Member of the Riigikogu
- In office 1938–1940

Personal details
- Born: 28 April 1884 Saint Petersburg, Russian Empire
- Died: 15 October 1941 (aged 57) Sosva, Russian Soviet Federative Socialist Republic, Soviet Union
- Alma mater: University of Tartu
- Occupation: Politician
- Profession: Physicist

= Georgi Orlov =

Russian-Estonian politician

Georgi Ivanovich Orlov (Георгий Иванович Орлов; 28 April 1884 – 15 October 1941) was a Russian-Estonian physician and politician who was a member of the Riigikogu from 1938 to 1940.

==Biography==
Orlov was born in Saint Petersburg as the son of a Russian Orthodox priest. His father Ivan Orlov was a priest in Irkutsk. He acquired his secondary education from Pskov's Gymnasium. He later graduated from the Orthodox Clinical Seminary and entered the Faculty of Medicine of the University of Tartu, graduating in 1911 with a doctoral degree.
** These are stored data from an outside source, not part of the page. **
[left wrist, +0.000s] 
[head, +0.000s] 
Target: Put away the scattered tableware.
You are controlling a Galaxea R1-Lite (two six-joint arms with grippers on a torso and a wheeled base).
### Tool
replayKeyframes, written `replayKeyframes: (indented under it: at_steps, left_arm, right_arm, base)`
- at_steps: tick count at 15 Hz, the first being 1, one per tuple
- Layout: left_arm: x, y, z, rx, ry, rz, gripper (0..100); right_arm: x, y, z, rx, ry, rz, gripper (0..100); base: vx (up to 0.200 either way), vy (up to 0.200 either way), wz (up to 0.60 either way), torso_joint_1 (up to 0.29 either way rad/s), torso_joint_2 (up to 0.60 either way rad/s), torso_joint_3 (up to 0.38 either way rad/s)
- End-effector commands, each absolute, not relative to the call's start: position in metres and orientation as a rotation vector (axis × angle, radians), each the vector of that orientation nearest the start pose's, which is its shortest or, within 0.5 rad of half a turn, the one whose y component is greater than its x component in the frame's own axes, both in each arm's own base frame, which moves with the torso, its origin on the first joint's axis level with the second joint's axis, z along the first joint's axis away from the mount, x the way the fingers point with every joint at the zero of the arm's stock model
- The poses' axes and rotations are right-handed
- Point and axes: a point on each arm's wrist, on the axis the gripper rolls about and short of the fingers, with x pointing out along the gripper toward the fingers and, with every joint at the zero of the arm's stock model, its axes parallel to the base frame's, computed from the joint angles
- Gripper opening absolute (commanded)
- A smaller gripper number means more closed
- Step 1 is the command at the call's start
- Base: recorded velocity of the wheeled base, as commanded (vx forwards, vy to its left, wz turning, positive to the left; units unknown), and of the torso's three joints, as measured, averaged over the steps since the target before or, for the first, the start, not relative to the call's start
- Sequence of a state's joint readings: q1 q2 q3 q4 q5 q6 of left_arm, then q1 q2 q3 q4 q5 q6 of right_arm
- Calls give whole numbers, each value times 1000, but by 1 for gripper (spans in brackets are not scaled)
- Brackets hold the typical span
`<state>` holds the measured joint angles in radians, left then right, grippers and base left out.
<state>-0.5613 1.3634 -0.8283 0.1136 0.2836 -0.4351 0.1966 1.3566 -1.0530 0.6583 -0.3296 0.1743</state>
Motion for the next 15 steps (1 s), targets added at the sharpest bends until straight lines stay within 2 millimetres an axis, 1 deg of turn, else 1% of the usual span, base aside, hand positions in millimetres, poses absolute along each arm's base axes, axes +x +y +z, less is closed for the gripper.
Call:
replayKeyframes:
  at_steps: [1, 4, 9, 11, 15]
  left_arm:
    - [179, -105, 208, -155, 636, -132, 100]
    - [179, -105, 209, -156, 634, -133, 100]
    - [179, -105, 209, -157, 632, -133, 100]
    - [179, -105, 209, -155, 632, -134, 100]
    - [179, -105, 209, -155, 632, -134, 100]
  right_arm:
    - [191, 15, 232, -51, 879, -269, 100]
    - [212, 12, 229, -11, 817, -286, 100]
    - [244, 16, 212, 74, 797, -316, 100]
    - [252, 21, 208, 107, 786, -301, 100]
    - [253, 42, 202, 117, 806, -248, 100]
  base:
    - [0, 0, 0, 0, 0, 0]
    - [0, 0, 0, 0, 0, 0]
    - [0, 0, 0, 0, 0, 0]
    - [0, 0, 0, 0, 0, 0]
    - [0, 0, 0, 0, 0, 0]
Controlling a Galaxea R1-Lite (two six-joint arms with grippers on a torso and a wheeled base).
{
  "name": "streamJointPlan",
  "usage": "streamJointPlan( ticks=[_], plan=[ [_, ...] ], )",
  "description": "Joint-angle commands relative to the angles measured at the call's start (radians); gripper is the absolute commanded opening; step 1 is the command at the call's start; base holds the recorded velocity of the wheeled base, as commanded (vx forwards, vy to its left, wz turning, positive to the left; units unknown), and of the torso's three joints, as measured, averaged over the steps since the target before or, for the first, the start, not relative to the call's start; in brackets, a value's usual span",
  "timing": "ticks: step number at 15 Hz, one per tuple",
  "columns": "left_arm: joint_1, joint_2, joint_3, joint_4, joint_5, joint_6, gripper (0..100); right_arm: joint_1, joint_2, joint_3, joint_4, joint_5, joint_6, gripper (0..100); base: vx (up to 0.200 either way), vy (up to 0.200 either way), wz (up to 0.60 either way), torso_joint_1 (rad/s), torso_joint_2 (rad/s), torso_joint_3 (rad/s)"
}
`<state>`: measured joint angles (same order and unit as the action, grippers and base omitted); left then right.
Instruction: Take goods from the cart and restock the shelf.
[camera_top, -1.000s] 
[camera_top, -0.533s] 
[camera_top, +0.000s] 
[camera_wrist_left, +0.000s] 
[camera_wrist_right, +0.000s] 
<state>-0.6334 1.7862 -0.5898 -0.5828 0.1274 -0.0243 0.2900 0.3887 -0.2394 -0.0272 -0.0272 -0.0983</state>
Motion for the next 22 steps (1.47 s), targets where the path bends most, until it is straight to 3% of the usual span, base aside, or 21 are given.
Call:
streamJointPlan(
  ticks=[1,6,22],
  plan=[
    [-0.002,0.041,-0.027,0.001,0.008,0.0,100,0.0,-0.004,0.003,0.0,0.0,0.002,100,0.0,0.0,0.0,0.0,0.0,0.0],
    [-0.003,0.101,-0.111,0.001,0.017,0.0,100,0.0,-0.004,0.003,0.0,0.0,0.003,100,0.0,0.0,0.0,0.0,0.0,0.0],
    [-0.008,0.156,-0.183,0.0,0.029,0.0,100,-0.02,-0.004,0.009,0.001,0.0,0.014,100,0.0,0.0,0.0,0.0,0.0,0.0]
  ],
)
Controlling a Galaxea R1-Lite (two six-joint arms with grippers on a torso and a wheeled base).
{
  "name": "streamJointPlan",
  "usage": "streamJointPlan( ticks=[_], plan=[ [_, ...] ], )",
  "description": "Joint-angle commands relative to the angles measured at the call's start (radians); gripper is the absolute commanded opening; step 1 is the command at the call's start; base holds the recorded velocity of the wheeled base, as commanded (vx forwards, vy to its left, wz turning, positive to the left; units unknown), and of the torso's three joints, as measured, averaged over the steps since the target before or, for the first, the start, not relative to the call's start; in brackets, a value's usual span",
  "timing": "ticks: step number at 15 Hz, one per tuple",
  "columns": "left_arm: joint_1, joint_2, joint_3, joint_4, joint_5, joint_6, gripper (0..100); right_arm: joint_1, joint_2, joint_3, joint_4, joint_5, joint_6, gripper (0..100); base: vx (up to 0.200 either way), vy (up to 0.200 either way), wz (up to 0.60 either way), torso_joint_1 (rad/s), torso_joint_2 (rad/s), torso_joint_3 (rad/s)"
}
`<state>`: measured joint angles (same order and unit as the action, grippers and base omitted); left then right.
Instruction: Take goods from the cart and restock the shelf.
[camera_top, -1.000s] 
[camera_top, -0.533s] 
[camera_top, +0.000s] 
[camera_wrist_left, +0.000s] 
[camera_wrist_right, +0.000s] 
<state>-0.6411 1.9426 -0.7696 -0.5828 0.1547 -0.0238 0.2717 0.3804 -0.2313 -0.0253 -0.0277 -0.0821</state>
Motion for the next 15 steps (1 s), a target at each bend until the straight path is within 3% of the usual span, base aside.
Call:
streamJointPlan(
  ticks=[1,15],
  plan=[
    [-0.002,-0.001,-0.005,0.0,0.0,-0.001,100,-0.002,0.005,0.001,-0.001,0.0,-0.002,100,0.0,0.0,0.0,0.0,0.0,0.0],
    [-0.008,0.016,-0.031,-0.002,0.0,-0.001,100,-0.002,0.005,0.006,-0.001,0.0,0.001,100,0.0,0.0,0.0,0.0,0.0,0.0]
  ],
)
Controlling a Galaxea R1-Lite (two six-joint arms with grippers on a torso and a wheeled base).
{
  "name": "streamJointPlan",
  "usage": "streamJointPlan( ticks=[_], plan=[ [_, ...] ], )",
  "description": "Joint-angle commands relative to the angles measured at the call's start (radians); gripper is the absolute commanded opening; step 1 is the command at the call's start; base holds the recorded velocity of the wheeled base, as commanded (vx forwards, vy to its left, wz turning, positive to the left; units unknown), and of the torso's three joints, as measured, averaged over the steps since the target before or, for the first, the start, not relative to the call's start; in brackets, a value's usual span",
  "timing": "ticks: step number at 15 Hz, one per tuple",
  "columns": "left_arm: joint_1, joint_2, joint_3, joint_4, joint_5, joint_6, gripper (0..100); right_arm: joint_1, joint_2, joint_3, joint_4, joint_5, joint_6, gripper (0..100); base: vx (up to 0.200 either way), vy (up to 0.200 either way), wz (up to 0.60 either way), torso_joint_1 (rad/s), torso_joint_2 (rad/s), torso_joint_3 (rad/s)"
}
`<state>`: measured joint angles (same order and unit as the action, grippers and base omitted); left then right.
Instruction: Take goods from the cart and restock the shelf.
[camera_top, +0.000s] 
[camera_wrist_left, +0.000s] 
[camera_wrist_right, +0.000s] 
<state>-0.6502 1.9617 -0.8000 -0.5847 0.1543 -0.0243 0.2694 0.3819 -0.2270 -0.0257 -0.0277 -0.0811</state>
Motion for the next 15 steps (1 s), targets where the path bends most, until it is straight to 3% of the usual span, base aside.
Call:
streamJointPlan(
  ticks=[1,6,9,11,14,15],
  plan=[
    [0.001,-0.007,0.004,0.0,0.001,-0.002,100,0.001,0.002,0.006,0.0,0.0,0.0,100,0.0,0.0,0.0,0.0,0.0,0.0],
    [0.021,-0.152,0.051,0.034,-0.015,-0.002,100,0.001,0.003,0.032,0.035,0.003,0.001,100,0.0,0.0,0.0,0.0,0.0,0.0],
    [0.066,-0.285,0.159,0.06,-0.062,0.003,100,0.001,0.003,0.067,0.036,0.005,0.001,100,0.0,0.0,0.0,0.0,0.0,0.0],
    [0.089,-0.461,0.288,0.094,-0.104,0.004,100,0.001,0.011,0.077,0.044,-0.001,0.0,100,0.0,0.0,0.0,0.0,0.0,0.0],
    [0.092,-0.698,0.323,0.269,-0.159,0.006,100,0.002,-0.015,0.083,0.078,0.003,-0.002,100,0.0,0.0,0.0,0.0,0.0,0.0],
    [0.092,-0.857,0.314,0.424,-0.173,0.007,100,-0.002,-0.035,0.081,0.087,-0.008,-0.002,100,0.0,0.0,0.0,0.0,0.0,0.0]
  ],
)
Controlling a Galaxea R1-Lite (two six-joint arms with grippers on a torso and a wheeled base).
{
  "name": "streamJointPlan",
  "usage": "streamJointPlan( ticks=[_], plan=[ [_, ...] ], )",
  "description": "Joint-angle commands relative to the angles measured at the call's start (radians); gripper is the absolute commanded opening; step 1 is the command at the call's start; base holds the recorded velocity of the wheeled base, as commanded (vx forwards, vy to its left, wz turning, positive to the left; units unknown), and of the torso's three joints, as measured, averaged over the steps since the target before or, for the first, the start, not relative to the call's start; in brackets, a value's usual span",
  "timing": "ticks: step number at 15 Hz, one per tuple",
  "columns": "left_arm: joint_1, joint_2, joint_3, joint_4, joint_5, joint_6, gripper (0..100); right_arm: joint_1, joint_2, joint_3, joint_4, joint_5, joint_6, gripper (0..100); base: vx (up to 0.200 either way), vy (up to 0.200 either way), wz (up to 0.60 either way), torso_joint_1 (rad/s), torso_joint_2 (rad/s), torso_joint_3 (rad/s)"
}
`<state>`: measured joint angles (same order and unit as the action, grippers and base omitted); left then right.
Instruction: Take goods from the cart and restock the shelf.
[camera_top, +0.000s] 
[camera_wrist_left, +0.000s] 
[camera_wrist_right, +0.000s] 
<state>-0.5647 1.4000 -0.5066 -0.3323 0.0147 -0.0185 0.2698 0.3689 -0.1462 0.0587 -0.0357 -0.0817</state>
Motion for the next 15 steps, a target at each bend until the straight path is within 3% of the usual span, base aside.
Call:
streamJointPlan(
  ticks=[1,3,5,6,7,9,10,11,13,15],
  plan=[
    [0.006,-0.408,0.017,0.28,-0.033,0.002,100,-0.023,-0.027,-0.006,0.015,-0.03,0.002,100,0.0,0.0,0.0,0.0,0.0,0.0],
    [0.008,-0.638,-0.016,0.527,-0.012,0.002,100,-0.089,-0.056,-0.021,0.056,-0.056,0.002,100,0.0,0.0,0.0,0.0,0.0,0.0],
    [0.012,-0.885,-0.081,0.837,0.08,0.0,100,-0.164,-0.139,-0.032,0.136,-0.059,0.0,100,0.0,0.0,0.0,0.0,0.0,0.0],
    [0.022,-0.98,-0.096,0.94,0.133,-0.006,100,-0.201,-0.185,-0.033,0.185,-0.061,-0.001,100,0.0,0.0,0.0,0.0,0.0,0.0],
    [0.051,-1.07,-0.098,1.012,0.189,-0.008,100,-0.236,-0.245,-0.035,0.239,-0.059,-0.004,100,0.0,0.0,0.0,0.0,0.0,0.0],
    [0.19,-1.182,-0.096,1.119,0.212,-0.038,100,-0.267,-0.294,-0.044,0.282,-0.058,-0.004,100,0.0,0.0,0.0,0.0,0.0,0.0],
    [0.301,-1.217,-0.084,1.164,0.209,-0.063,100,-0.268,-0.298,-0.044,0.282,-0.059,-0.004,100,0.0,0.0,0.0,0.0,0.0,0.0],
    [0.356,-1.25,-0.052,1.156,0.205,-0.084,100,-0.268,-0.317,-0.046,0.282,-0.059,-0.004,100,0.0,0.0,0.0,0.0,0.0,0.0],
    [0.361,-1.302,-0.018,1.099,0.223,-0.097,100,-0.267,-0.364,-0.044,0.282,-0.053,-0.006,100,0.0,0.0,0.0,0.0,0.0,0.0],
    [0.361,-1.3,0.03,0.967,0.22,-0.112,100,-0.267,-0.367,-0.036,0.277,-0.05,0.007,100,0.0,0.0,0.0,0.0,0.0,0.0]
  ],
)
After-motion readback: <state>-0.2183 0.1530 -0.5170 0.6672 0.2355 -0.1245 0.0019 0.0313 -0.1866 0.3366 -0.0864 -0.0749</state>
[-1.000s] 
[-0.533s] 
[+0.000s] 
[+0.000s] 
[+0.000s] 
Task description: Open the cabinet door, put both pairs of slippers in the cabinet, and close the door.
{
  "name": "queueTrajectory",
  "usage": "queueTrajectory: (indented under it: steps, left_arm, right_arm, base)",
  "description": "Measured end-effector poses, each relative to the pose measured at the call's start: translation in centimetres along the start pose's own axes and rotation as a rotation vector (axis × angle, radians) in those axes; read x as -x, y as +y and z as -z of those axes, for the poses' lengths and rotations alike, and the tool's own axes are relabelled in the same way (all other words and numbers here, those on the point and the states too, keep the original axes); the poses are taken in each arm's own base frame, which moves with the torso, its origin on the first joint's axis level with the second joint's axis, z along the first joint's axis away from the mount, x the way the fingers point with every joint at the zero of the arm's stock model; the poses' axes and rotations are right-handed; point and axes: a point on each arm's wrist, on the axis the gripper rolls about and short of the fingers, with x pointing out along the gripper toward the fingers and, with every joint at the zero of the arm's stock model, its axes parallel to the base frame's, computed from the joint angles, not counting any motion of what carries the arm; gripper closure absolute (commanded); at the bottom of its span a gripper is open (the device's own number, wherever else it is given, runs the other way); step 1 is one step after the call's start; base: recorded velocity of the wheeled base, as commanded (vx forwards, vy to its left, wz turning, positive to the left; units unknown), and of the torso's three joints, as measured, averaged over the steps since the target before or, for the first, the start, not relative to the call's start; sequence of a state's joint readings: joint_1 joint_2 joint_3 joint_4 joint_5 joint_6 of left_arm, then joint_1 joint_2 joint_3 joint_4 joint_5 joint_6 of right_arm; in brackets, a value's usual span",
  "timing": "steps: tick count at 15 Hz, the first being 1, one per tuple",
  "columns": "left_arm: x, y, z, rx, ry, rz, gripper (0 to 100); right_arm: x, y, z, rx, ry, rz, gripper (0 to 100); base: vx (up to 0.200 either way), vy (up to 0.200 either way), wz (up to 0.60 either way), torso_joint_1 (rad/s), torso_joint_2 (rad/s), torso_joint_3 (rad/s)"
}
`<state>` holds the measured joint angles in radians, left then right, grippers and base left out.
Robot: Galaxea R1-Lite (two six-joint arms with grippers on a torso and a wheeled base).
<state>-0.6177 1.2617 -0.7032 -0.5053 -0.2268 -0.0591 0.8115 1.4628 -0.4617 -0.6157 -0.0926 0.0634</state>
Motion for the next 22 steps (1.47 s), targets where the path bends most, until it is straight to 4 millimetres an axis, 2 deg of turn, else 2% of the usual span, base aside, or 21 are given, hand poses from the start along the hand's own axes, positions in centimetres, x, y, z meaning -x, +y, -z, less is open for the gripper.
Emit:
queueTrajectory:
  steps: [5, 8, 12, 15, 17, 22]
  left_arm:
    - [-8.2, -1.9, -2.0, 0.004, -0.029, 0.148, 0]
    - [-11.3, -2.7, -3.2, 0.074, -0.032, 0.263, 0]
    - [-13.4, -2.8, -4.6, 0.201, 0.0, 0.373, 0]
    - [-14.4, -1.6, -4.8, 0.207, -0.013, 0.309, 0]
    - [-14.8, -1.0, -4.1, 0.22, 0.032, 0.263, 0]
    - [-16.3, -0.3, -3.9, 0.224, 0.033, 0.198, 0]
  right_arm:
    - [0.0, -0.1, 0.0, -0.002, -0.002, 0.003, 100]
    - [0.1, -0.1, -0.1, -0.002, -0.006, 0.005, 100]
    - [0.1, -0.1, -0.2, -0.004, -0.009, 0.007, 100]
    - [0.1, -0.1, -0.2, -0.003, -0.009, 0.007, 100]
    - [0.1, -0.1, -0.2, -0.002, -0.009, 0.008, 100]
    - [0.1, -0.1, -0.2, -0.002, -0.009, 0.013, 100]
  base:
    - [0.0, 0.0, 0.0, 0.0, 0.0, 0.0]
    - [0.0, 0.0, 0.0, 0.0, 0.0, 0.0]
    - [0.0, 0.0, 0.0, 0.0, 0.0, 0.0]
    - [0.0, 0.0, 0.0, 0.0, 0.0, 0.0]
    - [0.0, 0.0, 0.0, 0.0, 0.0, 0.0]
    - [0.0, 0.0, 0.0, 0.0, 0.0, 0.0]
He participated in both World War I and the Estonian War of Independence as a member of the Northwestern Army. In the 1920s, he worked as a physician in Lavry, Petseri County. In Petseri County, Orlov was active in the work of Russian educational and cultural societies.

From 1938 to 1940, he was a member of the Riigikogu.

Orlov was arrested by the NKVD with his wife on 14 June 1941 and was taken to Sevurallag, Sverdlovsk Oblast, where he died during criminal investigations. Orlov's wife, Veera, was arrested and deported to Siberia on 14 June 1941, and died in 1942 in Rechka Panya, Tomsk Oblast.

His youngest son, Igor (1917–1944), was mobilized into the Red Army in 1941, where he served in a sanatorium. He died during the Battle of Tehumardi on 10 October 1944. He is buried at Tehumardi Russian Cemetery.